======== Material shown ========
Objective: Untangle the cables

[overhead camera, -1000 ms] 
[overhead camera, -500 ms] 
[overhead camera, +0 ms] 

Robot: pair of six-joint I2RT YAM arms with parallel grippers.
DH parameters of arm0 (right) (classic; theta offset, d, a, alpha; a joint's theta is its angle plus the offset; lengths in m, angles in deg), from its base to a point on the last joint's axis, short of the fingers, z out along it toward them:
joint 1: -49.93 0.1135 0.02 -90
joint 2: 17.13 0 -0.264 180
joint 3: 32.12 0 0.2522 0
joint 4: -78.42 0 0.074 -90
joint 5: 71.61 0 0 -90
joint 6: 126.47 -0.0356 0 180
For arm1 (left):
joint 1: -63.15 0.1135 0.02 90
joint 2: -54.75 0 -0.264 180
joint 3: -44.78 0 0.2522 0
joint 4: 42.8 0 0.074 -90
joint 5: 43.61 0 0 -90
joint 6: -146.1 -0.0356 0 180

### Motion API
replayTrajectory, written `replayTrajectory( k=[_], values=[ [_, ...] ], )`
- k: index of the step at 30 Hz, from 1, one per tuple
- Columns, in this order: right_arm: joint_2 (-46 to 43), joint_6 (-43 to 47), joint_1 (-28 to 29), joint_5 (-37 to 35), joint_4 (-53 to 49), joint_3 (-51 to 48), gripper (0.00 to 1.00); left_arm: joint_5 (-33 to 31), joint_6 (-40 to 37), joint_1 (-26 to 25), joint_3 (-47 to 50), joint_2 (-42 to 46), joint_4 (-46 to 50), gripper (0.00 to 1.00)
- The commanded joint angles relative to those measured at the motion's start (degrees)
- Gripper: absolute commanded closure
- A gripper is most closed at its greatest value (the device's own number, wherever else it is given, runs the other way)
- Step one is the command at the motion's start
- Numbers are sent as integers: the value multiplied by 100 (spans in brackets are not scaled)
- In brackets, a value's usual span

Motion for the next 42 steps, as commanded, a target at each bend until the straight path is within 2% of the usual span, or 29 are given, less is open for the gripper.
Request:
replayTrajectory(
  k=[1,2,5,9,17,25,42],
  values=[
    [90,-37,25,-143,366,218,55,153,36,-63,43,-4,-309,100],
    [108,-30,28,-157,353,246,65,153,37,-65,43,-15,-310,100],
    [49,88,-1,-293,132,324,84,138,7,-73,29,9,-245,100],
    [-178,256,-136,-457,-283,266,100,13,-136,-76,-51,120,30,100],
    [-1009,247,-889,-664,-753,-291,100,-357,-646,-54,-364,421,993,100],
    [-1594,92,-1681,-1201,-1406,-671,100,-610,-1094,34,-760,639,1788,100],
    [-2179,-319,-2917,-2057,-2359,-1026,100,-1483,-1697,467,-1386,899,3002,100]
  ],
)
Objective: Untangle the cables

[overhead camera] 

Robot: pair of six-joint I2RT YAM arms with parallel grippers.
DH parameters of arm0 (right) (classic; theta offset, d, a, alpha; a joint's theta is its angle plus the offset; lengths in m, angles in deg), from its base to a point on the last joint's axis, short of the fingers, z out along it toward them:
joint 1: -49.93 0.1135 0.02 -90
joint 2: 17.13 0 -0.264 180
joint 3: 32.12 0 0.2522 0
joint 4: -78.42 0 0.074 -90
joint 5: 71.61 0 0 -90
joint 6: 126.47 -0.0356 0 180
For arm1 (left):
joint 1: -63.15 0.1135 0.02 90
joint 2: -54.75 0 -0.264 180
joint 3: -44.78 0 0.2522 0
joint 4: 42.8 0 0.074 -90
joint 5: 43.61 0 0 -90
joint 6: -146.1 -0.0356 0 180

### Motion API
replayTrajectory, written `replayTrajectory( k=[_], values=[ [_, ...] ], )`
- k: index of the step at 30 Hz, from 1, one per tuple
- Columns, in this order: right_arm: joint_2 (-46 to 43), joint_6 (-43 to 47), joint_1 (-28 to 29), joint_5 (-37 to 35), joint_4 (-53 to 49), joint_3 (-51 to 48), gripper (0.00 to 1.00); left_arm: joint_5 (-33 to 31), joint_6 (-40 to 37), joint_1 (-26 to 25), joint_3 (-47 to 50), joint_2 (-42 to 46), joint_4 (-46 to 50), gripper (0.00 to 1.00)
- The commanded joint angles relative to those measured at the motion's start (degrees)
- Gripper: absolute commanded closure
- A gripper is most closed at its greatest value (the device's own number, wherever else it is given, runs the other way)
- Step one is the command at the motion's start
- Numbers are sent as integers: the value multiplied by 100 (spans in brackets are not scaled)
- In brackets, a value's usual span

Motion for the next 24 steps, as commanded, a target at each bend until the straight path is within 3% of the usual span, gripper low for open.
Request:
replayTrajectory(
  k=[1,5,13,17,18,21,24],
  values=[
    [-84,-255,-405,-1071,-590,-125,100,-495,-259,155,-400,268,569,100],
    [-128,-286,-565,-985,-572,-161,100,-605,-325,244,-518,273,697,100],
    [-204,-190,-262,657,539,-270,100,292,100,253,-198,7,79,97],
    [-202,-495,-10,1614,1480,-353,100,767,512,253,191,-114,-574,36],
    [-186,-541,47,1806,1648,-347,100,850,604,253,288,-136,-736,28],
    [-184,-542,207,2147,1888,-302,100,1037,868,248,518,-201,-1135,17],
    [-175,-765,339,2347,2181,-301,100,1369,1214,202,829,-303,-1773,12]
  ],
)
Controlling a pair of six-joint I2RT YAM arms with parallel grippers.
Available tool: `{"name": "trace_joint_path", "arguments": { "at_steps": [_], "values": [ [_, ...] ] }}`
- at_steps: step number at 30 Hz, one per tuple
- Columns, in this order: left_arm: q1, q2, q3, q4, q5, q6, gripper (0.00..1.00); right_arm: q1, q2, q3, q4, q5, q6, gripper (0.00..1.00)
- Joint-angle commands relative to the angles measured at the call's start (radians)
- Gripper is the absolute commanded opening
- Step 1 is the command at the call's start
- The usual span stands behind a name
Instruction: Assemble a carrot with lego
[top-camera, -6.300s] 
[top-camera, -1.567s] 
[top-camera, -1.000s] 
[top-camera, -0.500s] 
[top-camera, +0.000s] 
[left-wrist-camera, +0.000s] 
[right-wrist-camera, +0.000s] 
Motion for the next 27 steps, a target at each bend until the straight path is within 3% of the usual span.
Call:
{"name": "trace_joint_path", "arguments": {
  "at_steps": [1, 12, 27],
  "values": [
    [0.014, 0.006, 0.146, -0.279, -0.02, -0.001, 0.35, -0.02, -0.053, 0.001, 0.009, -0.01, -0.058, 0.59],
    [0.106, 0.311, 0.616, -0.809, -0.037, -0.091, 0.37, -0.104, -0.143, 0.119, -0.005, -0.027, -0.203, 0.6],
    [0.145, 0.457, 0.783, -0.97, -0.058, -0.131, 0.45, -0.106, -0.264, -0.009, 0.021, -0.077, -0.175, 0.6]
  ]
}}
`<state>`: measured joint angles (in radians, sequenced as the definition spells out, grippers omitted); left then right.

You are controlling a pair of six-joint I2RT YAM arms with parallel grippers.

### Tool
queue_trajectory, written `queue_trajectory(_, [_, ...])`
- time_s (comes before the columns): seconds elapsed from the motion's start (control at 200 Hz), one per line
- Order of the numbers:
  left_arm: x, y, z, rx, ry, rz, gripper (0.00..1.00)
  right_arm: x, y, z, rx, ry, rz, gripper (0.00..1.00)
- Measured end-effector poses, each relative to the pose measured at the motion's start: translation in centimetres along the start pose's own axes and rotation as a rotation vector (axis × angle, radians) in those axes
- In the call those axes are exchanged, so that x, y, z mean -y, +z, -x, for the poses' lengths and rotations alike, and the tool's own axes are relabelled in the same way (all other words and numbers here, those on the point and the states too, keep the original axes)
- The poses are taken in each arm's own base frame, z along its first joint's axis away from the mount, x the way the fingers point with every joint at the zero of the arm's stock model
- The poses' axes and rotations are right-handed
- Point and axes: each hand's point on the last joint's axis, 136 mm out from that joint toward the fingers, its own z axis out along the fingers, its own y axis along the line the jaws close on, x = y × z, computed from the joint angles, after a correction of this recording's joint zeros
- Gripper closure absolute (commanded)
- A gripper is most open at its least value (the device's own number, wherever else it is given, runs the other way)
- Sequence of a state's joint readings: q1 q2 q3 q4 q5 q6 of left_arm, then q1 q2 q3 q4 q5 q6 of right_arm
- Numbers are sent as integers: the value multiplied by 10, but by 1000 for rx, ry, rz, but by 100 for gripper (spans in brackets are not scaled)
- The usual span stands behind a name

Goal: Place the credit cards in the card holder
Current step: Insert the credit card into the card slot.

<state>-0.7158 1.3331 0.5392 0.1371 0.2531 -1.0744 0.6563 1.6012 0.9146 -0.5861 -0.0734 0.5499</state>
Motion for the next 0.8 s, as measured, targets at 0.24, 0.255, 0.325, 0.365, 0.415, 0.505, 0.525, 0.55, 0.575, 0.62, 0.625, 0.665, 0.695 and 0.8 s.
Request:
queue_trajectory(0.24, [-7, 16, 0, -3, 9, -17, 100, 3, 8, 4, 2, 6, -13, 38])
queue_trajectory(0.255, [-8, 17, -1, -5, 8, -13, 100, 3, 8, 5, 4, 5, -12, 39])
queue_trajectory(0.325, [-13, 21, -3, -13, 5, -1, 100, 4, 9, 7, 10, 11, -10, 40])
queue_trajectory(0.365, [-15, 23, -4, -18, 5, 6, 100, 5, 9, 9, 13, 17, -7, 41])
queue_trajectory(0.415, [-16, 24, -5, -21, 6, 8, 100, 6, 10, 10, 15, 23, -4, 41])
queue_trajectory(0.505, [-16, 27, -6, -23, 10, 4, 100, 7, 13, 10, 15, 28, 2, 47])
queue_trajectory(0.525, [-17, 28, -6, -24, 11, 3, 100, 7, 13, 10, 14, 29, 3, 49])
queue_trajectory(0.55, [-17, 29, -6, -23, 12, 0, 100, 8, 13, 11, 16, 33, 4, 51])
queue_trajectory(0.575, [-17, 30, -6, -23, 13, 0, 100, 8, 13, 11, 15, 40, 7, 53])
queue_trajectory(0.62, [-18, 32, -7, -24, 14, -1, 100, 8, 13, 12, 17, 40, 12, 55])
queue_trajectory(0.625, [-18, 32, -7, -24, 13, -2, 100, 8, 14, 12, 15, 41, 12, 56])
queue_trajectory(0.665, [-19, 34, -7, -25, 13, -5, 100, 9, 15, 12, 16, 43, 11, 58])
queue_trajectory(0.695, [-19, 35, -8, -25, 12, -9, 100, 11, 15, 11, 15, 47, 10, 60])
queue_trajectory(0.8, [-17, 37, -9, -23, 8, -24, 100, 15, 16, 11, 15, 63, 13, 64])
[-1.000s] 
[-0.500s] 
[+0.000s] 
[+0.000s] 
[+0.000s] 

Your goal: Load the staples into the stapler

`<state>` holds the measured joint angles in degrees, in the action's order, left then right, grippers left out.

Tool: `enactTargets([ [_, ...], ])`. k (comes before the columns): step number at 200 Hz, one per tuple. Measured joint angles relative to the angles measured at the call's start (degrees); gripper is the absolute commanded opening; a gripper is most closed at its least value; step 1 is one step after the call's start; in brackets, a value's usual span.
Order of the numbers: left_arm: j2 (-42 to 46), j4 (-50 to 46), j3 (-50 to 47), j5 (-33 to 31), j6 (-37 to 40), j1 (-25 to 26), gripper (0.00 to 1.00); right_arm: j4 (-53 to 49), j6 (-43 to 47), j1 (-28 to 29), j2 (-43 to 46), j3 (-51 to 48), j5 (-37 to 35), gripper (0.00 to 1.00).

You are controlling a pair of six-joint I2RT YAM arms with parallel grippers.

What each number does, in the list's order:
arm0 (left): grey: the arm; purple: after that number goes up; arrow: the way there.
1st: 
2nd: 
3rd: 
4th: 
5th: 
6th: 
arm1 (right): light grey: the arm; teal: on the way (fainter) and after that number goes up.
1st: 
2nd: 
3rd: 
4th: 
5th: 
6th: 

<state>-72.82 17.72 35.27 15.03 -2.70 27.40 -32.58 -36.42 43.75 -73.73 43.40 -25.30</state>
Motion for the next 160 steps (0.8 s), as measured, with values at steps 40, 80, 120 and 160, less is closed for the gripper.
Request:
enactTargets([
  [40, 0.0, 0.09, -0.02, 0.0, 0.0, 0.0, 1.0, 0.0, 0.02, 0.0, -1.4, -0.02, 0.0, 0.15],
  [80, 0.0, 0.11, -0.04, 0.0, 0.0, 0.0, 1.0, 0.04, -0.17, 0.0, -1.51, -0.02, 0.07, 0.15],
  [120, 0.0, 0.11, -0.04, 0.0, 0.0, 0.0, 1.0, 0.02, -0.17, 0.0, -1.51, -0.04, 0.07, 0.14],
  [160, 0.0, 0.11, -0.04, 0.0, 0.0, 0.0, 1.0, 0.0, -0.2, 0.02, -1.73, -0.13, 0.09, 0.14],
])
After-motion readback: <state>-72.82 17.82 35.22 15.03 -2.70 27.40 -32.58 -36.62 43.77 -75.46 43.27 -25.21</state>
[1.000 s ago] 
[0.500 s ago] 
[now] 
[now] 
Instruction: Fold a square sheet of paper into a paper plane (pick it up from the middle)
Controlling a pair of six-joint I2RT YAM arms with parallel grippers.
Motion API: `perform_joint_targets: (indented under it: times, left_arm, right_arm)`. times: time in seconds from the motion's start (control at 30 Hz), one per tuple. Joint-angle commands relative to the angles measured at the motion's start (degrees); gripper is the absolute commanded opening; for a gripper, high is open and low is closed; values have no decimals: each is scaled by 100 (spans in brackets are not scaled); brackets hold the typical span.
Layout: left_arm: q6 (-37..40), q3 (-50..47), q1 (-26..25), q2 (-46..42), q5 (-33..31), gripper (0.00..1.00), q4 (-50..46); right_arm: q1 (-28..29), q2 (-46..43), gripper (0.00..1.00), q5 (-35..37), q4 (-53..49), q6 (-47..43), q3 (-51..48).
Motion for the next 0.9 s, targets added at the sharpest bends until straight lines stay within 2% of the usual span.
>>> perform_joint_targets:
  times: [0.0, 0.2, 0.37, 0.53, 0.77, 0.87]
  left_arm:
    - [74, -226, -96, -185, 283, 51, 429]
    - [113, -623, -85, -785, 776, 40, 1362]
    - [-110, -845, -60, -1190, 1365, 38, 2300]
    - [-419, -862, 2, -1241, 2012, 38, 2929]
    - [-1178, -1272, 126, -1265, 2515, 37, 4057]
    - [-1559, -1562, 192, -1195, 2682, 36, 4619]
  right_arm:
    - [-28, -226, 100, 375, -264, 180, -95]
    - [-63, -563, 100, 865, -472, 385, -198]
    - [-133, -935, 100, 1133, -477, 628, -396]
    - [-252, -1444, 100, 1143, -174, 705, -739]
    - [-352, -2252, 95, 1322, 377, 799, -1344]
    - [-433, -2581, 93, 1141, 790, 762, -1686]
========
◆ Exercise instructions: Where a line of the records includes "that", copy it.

◆ Answer:
- In the call those axes are exchanged, so that x, y, z mean -y, +z, -x, for the poses' lengths and rotations alike, and the tool's own axes are relabelled in the same way (all other words and numbers here, those on the point and the states too, keep the original axes)
- Point and axes: each hand's point on the last joint's axis, 136 mm out from that joint toward the fingers, its own z axis out along the fingers, its own y axis along the line the jaws close on, x = y × z, computed from the joint angles, after a correction of this recording's joint zeros
arm0 (left): grey: the arm; purple: after that number goes up; arrow: the way there.
arm1 (right): light grey: the arm; teal: on the way (fainter) and after that number goes up.

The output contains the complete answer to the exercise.